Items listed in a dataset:
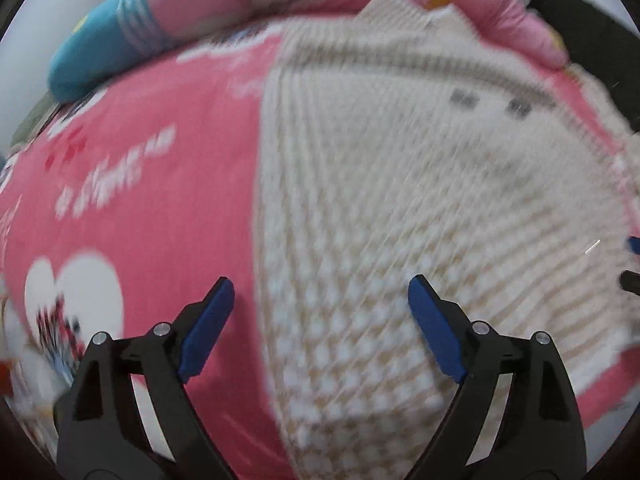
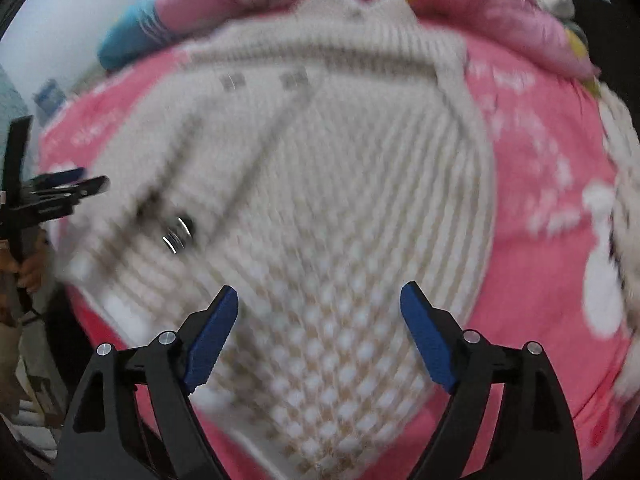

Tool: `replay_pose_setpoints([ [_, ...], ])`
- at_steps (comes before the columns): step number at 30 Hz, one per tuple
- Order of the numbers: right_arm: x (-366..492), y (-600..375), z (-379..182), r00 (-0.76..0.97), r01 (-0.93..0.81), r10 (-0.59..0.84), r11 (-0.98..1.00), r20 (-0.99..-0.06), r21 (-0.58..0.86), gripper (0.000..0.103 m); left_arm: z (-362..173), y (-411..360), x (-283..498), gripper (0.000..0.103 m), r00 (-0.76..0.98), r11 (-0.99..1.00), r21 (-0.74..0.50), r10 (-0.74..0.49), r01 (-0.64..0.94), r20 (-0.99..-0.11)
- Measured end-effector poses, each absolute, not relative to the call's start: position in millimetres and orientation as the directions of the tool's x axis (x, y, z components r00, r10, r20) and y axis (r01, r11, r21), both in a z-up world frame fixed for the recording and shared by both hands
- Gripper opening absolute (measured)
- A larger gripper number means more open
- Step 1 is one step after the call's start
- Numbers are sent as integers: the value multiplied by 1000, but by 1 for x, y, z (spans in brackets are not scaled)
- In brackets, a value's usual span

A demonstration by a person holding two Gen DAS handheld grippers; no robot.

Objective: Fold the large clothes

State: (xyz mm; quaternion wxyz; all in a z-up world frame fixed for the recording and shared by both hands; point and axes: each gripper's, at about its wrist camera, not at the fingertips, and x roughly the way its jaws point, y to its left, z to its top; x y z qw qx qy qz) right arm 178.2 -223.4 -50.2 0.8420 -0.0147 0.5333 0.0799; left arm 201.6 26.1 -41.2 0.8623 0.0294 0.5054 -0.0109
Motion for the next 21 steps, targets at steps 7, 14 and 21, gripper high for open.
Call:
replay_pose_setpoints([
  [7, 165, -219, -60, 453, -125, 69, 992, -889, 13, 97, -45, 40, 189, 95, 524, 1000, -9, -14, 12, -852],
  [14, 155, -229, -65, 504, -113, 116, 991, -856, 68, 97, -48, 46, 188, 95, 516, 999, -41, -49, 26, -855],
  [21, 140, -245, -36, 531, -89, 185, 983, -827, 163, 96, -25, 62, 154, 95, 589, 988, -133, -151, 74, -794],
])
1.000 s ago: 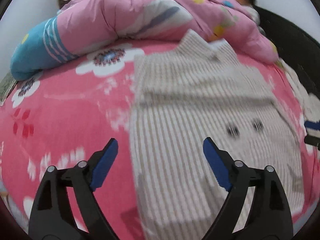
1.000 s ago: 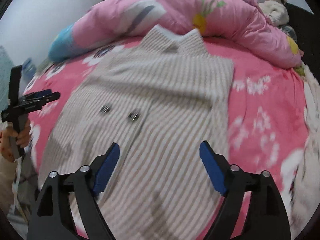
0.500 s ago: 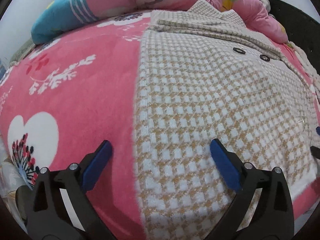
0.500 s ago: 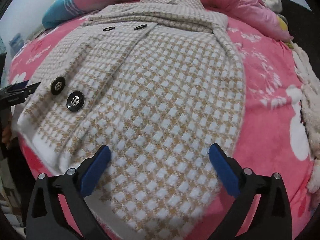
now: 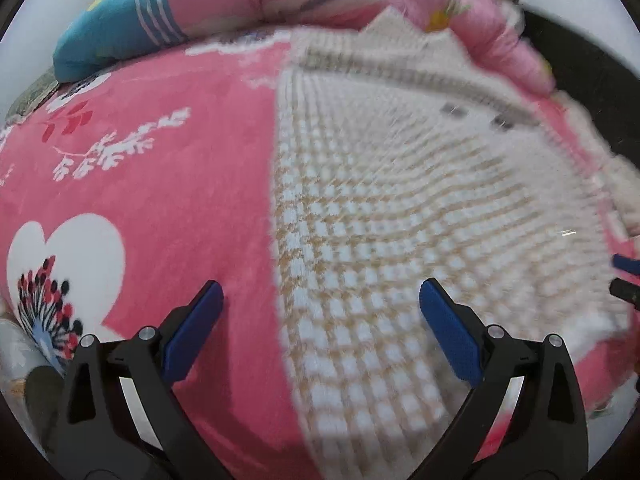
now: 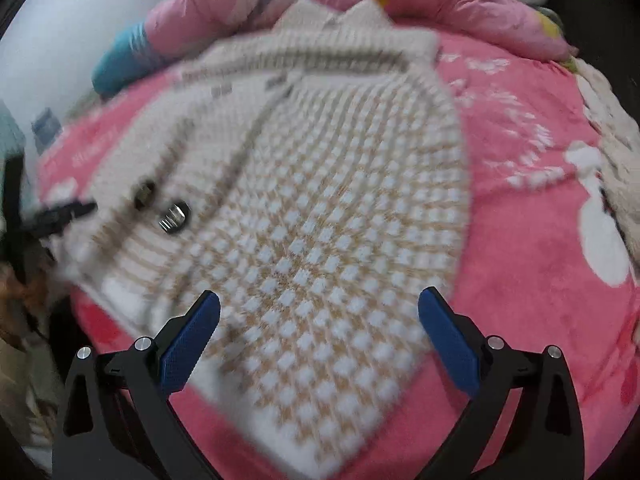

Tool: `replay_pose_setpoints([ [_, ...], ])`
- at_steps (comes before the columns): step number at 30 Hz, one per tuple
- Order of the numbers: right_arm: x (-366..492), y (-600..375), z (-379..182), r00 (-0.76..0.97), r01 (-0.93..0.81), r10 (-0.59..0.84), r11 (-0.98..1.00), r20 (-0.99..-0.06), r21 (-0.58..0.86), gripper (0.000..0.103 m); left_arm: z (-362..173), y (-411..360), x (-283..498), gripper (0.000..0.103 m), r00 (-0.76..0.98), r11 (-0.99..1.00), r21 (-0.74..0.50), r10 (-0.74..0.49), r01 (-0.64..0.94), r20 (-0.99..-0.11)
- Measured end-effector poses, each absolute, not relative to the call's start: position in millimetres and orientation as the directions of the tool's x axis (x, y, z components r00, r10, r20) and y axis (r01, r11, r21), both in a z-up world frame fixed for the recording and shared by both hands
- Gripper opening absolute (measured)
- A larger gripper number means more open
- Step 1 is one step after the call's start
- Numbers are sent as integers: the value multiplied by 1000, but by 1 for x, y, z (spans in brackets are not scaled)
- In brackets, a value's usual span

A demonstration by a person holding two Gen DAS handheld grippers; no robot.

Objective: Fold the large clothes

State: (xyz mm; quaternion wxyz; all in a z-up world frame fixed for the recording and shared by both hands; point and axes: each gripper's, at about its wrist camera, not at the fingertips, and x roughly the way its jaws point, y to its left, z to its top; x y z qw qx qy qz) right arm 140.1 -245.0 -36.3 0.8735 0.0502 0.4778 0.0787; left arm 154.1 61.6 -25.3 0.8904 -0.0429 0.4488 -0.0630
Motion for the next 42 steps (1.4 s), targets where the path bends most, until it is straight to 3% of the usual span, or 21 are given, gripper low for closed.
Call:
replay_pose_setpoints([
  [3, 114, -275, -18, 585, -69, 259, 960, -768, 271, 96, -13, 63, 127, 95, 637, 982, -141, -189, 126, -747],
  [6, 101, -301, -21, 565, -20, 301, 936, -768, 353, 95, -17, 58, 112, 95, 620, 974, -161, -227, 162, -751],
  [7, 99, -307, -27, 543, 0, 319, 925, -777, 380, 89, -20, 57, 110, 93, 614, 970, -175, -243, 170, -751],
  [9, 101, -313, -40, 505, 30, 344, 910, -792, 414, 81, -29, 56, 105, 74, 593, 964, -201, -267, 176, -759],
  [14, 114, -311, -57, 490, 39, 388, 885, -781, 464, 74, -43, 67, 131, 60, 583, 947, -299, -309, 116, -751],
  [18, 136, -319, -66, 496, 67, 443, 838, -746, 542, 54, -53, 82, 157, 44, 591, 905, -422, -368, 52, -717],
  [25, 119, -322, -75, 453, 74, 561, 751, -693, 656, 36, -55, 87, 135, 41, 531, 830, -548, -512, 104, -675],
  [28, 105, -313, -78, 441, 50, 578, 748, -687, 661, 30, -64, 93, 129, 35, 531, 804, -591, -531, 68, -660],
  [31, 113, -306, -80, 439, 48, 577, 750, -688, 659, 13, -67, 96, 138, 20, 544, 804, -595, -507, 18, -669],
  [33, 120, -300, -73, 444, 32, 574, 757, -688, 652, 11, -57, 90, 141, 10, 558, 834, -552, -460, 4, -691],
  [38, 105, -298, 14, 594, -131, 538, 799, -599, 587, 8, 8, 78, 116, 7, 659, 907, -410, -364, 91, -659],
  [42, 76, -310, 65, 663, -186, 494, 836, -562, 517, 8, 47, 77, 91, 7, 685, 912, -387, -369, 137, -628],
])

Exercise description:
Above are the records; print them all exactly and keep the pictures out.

Exercise response:
Tool: `replay_pose_setpoints([ [_, ...], ])`
- at_steps (comes before the columns): step number at 30 Hz, one per tuple
- Order of the numbers: right_arm: x (-366..492), y (-600..375), z (-379..182), r00 (-0.76..0.97), r01 (-0.93..0.81), r10 (-0.59..0.84), r11 (-0.98..1.00), r20 (-0.99..-0.06), r21 (-0.58..0.86), gripper (0.000..0.103 m); left_arm: z (-362..173), y (-411..360), x (-283..498), gripper (0.000..0.103 m), r00 (-0.76..0.98), r11 (-0.99..1.00), r21 (-0.74..0.50), r10 (-0.74..0.49), r01 (-0.64..0.94), r20 (-0.99..-0.11)
- Measured end-effector poses, each absolute, not relative to the call's start: position in millimetres and orientation as the directions of the tool's x axis (x, y, z components r00, r10, r20) and y axis (r01, r11, r21), both in a z-up world frame fixed for the recording and shared by both hands
- Gripper opening absolute (measured)
- A larger gripper number means more open
- Step 1 is one step after the call's start
- Numbers are sent as integers: the value multiplied by 1000, but by 1 for x, y, z (spans in brackets are not scaled)
- In brackets, a value's usual span

A demonstration by a person holding two Gen DAS handheld grippers; no robot.

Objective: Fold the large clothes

State: (xyz mm; quaternion wxyz; all in a z-up world frame fixed for the recording and shared by both hands; point and axes: each gripper's, at about its wrist camera, not at the fingertips, and x roughly the way its jaws point, y to its left, z to its top; x y z qw qx qy qz) right arm 178.2 -223.4 -50.2 0.8420 -0.0147 0.5333 0.0799; left arm 201.6 26.1 -41.2 0.8623 0.0294 0.5054 -0.0109
Motion for the next 21 steps, targets at steps 7, 14 and 21, gripper high for open.
Call:
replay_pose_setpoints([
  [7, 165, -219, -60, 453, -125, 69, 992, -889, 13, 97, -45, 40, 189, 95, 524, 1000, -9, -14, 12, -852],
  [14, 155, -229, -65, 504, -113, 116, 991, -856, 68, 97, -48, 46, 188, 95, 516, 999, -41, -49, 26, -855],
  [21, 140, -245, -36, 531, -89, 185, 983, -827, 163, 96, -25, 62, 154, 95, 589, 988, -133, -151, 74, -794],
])
1.000 s ago: 
1.000 s ago: 
0.500 s ago: 
0.500 s ago: 
now: 
now: 

Tool: `replay_pose_setpoints([ [_, ...], ])`
- at_steps (comes before the columns): step number at 30 Hz, one per tuple
- Order of the numbers: right_arm: x (-366..492), y (-600..375), z (-379..182), r00 (-0.76..0.97), r01 (-0.93..0.81), r10 (-0.59..0.84), r11 (-0.98..1.00), r20 (-0.99..-0.06), r21 (-0.58..0.86), gripper (0.000..0.103 m); left_arm: z (-362..173), y (-411..360), x (-283..498), gripper (0.000..0.103 m), r00 (-0.76..0.98), r11 (-0.99..1.00), r21 (-0.74..0.50), r10 (-0.74..0.49), r01 (-0.64..0.94), r20 (-0.99..-0.11)
- Measured end-effector poses, each absolute, not relative to the call's start: position in millimetres and orientation as the directions of the tool's x axis (x, y, z components r00, r10, r20) and y axis (r01, r11, r21), both in a z-up world frame fixed for the recording and shared by both hands
- Gripper opening absolute (measured)
- A larger gripper number means more open
- Step 1 is one step after the call's start
- Numbers are sent as integers: the value multiplied by 1000, but by 1 for x, y, z (spans in brackets are not scaled)
- In brackets, a value's usual span

A demonstration by a person holding two Gen DAS handheld grippers; no robot.

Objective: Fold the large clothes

State: (xyz mm; quaternion wxyz; all in a z-up world frame fixed for the recording and shared by both hands; point and axes: each gripper's, at about its wrist camera, not at the fingertips, and x roughly the way its jaws point, y to its left, z to its top; x y z qw qx qy qz) right arm 140.1 -245.0 -36.3 0.8735 0.0502 0.4778 0.0787; left arm 154.1 61.6 -25.3 0.8904 -0.0429 0.4488 -0.0630
Motion for the next 42 steps (1.4 s), targets where the path bends most, until it is straight to 3% of the usual span, or 21 are given, gripper low for closed.
Call:
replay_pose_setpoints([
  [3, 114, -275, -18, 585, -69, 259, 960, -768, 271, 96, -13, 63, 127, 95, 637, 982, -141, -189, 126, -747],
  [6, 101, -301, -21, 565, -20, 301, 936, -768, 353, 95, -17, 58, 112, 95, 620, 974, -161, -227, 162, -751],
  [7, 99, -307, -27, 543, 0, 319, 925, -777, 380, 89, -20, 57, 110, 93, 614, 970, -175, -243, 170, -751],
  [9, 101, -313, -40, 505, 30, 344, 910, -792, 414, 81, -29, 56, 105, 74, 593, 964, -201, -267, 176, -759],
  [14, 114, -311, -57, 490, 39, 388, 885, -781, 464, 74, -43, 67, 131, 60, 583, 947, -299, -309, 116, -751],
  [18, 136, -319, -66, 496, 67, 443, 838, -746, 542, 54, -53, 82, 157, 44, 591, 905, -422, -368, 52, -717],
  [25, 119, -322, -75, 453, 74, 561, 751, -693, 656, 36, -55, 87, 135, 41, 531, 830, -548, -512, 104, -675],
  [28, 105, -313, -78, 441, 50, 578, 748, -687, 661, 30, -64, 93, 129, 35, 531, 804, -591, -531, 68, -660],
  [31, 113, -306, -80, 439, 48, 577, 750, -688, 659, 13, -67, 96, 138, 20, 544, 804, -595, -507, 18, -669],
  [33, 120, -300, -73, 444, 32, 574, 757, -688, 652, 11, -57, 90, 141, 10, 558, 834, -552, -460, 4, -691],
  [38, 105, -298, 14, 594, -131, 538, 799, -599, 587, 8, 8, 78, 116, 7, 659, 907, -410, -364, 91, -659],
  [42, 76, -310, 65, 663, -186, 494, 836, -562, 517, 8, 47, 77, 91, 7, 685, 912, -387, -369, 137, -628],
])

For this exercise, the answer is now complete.